Он ожидал совсем другого. Он был поражен.
— Я бы ждала тебя там…
Он молча смотрел в землю, обдумывая ее слова, наморщив лоб. Потом, вдруг решившись, взял девушку за обе руки.
— Ты любишь меня, Ганеле?
— Почему же мне не любить тебя, Шлойме?
— Нет, — сказал он, обнимая ее. — Скажи искренно.
— Я очень люблю тебя, Шлойме.
И она поцеловала его в щеку.
— Я сделаю для тебя все на свете, Ганеле.
Собрание поручило Шлойме снова написать в Прагу. Многое нужно было узнать; еще многое оставалось неясным. Когда дело идет о всей жизни — нельзя действовать легкомысленно.

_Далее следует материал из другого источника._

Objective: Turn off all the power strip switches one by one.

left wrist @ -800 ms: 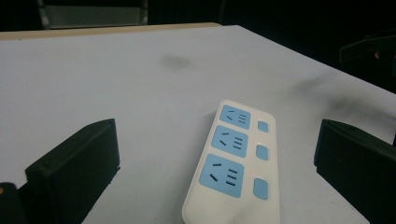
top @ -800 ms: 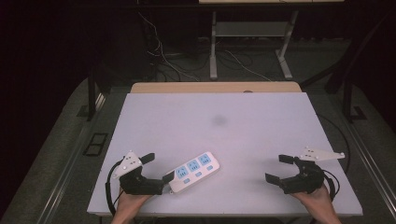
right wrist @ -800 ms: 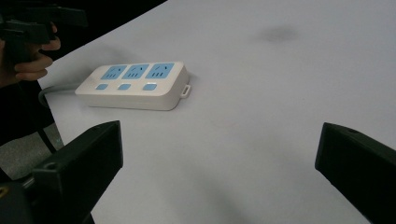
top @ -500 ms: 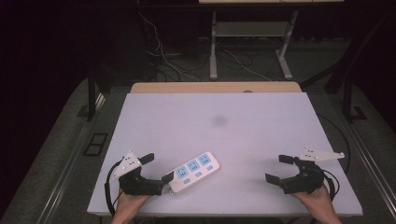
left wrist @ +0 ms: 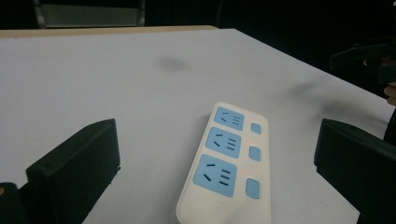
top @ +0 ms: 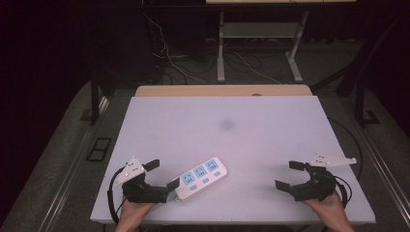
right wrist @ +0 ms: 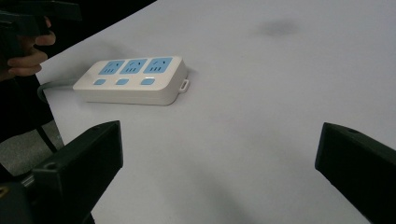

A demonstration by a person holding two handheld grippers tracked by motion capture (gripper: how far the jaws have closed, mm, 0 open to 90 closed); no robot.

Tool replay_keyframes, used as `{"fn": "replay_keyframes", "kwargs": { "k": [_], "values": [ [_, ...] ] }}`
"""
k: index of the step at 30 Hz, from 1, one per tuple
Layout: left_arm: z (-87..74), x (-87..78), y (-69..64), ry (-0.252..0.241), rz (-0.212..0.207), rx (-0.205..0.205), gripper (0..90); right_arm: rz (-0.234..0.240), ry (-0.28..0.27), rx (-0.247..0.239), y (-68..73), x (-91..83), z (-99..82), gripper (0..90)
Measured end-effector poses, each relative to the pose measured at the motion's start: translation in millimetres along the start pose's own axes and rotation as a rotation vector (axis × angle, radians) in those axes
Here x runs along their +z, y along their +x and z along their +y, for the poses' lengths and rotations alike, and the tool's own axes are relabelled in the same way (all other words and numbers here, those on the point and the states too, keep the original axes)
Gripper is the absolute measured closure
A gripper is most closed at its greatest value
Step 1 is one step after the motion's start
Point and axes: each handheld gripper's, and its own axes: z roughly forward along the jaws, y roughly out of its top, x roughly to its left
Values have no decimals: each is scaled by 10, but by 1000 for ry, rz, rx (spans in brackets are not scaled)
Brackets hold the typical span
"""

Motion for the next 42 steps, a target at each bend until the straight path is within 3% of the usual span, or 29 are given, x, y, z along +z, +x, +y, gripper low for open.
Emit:
{"fn": "replay_keyframes", "kwargs": {
  "k": [19,34,42],
  "values": [
    [88,46,-87,81,-11,18,0,2,9,1,-13,-9,-12,6],
    [233,205,-159,170,-45,67,0,-1,10,10,-40,-26,-22,6],
    [300,282,-204,240,-59,108,0,0,13,10,-42,-28,-27,6]
  ]
}}
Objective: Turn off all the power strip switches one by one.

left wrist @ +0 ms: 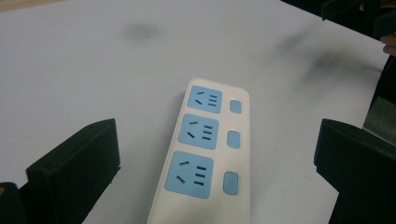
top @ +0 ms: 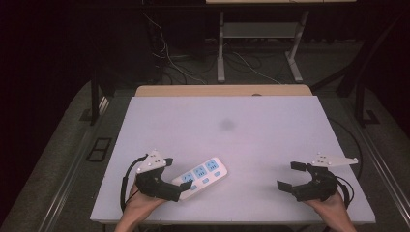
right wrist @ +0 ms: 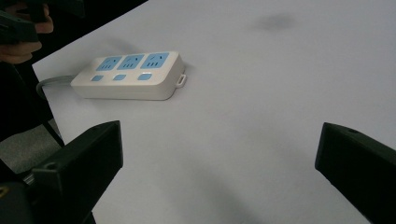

— Как только придет ответ, выбор будет сделан, — объявил председатель Лейб Абрамович.
Сколько волнений!
Кто будут те двое? Вы, слушавшие своего председателя в такой тишине, что было слышно, как жена Абрамовича делает стежки иголкой с ниткой, латая детские штаны, используйте эти несколько дней, агитируйте, уговаривайте, просите, обещайте, угрожайте, подрывайте авторитеты, создавайте группы, разоблачайте злоупотребления, обучайтесь азбуке внутрипартийной политики: речь идет о всей жизни!